At this point the vet realized that I had in fact hitchiked to her house and had no way of finding my way out of her neighborhood. So she drove me to the city where I frantically called my friend, Mary, and asked if my cat and I could stay for awhile.
That night, at Mary's house, Kitty was in and out of consciousness. She would see me and there would be a glint of recognition but then her eyes would glaze over and she would be out again. I stayed up giving her the saline shots, and even managed to get her to take some antibiotic pills and water. At one point she was well enough to hop up onto the bed. We snuggled ferociously.

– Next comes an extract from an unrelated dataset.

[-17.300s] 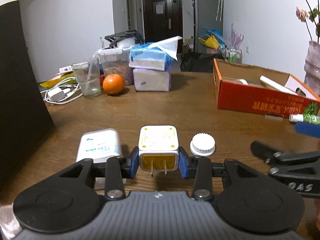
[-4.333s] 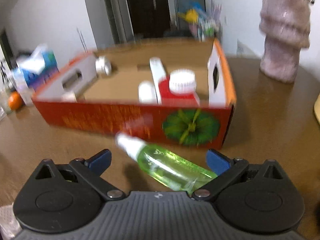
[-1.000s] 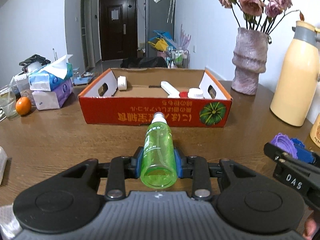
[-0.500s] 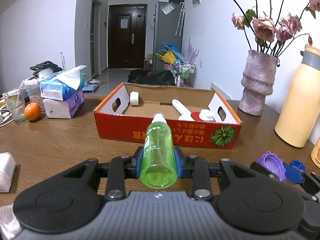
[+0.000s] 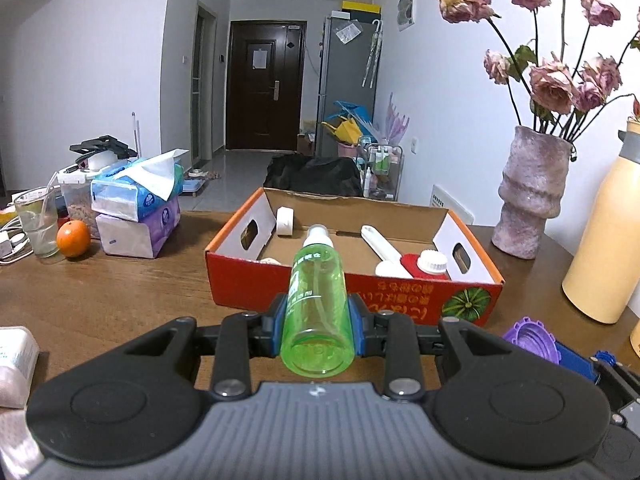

In the morning she was moaning and wheezing again. She couldn't stand up. I laid next to her in the bed as she lost consciousness for the last time. There were about ten minutes of agonal respirations. Then I could feel her heart slow down, speed up, then flutter and stop. I held her for another two hours.
Fortunately Mary's neighbor is an animal lover (a large animal vet.) Since his housing is a bit more permanent than ours, he offered a nice gravesite in his yard. I tucked Kitty and her blanket in a box, and said goodbye.
Now I'm in Lilongwe, getting ready to return to an empty house.